Rubén, adoptante de Max, Lola y Jon

Desde el verano pasado soy voluntario en la protectora de animales de Montgat-Tiana alimentando y controlando dos colonias de gatos callejeros en las afueras de Montgat. Tres veces por semana cargo pienso y agua en el coche y voy a rellenarles los comederos, limpio un poco el lugar y si llego a ver a los gatitos, vigilo que no haya ninguno herido o con signos de enfermedad.

A principios del pasado octubre, en una de estas visitas vi un gatito con una herida grande y fea en el cuello. Junto a una compañera, rescatamos al bebé. La herida del cuello estaba infectada, era una mordida hecha por algún otro animal. Además de la herida, la gatita estaba infestada de parásitos internos y externos, con una infección en los ojos que apenas le permitía abrirlos. La pobre estaba fatal. En el veterinario la trataron y cosieron la herida, pero allí no se podía quedar.

Devolverla a la calle en aquel estado era dejarla morir, así que me la traje para casa sin pensarlo y le habilitamos un cuarto solo para ella ya que viniendo de la calle y enferma era peligroso que tuviera contacto con nuestros tres gatos. Temíamos que no pasase de aquella noche porque estaba en los huesos, apenas se movía, no comía y no bebía pero, con cuidados, al día siguiente comenzó a recuperarse. Durante varias semanas le fuimos dando medicación para los parásitos y la infección, gotas para los ojos cada cuatro horas, etc. Pronto había cogido peso y parecía otra gatita, le pusimos de nombre Leela por un personaje de Futurama.

Al cabo de un tiempo apareció una pareja que quería adoptarla y tras algo más de tres meses, Leela se mudó a su casa definitiva. Hemos sido casa de acogida una sola vez y ha sido una experiencia muy positiva. Lo volveremos a hacer sin dudarlo.

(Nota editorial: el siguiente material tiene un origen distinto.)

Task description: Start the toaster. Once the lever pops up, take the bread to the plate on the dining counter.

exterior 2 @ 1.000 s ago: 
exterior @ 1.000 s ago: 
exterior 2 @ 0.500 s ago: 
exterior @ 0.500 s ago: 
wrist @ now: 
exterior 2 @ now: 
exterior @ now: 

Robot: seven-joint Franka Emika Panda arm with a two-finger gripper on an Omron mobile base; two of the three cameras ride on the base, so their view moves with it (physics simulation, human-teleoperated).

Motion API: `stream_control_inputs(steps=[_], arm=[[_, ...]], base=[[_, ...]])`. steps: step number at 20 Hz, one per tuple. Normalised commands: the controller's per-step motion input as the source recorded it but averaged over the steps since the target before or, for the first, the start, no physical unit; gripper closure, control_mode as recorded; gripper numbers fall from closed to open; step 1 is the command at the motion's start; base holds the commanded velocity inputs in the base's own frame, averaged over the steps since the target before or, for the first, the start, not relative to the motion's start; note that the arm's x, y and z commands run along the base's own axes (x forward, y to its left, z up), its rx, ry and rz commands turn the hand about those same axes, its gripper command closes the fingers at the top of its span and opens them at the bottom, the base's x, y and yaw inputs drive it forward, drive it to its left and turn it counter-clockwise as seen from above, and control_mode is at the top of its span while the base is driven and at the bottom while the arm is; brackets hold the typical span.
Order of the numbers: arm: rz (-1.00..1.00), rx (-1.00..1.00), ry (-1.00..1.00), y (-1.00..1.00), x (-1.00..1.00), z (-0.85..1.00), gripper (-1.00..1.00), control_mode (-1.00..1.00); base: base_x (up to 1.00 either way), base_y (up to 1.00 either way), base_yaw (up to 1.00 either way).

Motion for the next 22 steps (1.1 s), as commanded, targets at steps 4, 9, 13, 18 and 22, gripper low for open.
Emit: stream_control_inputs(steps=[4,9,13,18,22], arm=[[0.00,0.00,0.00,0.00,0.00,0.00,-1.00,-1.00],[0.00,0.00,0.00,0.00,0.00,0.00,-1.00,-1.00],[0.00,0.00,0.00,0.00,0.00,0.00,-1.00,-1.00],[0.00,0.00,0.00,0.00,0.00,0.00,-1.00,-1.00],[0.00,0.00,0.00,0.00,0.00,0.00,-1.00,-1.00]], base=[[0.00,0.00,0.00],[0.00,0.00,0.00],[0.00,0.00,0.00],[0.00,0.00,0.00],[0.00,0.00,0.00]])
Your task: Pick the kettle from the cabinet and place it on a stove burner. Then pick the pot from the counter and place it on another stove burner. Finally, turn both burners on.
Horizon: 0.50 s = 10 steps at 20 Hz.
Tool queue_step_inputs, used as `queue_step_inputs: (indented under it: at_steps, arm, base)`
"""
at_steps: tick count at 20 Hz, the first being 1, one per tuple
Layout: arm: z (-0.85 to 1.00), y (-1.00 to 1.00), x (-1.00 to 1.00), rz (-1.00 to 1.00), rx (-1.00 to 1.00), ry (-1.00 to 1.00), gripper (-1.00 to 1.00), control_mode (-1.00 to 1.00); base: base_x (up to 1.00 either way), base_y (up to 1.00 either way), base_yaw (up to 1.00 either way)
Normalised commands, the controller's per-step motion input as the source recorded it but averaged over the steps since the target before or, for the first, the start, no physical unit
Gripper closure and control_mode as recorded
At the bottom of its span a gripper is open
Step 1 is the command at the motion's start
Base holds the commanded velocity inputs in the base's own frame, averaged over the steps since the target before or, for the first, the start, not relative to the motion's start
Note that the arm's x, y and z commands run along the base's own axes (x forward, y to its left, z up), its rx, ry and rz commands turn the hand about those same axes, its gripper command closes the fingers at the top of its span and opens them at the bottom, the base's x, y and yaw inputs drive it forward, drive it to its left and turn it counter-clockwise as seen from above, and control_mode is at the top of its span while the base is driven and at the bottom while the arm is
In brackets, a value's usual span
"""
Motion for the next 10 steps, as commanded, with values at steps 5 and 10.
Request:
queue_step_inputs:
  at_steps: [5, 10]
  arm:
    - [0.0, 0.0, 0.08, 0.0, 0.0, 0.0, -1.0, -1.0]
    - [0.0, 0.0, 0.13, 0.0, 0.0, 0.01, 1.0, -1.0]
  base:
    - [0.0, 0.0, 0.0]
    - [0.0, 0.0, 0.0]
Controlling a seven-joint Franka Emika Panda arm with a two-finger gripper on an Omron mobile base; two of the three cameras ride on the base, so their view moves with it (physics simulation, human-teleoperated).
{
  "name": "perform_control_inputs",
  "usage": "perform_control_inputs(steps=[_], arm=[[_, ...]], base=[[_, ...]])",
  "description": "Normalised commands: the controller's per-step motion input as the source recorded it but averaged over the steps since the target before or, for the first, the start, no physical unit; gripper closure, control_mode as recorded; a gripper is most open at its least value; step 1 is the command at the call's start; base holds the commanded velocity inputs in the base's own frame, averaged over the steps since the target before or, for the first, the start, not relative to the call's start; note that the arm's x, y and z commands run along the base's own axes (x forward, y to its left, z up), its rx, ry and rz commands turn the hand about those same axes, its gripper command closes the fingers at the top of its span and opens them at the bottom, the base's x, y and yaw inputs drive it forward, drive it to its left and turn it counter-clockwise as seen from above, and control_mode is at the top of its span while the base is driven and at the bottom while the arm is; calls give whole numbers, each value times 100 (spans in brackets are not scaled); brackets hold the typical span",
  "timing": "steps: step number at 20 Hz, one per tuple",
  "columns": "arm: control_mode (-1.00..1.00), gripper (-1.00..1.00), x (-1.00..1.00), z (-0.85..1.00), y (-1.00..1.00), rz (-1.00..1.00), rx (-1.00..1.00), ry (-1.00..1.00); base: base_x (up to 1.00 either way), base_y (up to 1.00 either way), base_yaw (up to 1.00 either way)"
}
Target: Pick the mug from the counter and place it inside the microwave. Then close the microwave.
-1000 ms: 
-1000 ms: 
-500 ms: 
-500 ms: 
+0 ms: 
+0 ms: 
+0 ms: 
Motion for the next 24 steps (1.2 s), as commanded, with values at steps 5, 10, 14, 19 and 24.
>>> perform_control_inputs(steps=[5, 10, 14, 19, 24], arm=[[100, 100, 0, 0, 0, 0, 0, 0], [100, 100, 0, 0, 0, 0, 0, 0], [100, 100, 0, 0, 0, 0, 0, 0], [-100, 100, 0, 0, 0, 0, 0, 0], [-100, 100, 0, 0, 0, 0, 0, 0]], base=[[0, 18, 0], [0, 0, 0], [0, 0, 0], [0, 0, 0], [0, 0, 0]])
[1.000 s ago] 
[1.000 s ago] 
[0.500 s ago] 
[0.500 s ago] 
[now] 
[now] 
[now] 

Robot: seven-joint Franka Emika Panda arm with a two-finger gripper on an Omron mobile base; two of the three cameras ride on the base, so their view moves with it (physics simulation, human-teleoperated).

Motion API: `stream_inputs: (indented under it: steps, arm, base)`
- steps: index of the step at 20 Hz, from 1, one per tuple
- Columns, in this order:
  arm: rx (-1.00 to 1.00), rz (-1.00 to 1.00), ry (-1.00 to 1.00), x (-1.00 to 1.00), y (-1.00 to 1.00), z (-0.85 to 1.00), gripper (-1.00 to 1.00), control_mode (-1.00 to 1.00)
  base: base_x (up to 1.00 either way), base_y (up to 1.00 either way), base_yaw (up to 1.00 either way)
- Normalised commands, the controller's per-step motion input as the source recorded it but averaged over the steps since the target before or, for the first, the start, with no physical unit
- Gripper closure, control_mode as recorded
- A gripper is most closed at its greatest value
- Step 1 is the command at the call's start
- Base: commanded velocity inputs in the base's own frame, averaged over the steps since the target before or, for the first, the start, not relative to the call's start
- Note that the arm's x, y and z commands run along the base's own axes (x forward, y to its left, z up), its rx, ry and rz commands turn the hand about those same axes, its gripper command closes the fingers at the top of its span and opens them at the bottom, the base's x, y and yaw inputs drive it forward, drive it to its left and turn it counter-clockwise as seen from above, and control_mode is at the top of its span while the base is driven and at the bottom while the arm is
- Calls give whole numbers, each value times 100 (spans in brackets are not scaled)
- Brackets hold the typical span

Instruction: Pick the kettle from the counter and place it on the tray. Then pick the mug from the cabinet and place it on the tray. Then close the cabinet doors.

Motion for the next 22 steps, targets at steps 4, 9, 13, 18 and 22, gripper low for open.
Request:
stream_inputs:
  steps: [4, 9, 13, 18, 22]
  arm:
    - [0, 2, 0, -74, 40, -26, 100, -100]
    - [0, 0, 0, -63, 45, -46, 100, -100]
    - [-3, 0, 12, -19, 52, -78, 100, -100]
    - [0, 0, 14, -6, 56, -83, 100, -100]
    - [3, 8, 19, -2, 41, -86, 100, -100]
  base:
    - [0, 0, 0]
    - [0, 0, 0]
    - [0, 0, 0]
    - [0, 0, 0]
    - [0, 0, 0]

Júlia, casa de acogida de Marquesa

Desde pequeñita siempre he tenido animales en casa y estoy acostumbrada a convivir con perros y gatos. En 2016 por fin pude independizarme y vi la ocasión perfecta para volver a tener animales en mi vida. Como no tenía claro que pudiera seguir viviendo en Barcelona mucho tiempo, no podía adoptar. Después de contactar con el Jardinet dels Gats lo tuve claro: quería ser casa de acogida. Pude preguntar cualquier duda al respecto, me explicaron el tema de las protecciones de ventanas y balcones y me ofrecieron su ayuda cuando les comenté que no sabía si podría asumir todos los gastos.

Cuando le comenté a mi madre que estaba informándome sobre el tema me dijo que tuviera cuidado, que a ver si luego la protectora se desentendía y me tenía que quedar el gato a la fuerza. Como yo estaba estudiando y viajaba a menudo me preocupaba saber quién se encargaría del gato mientras yo no estuviera. Todas estas dudas las comenté y siempre me han dado respuesta ya sea buscando otra casa de acogida temporal o bien utilizando el servicio de canguro que tenemos en la misma entidad. Hay un equipo humano muy potente detrás de toda esta labor y están siempre para apoyarte cuando lo necesitas.

Cuando les sale una casa de adopción definitiva es cierto que cuesta entregarlo pero el hecho de que un gato se vaya adoptado es un triunfo. Esta labor me aporta muchísima satisfacción y muchas alegrías. Ya no me imagino sin ser casa de acogida.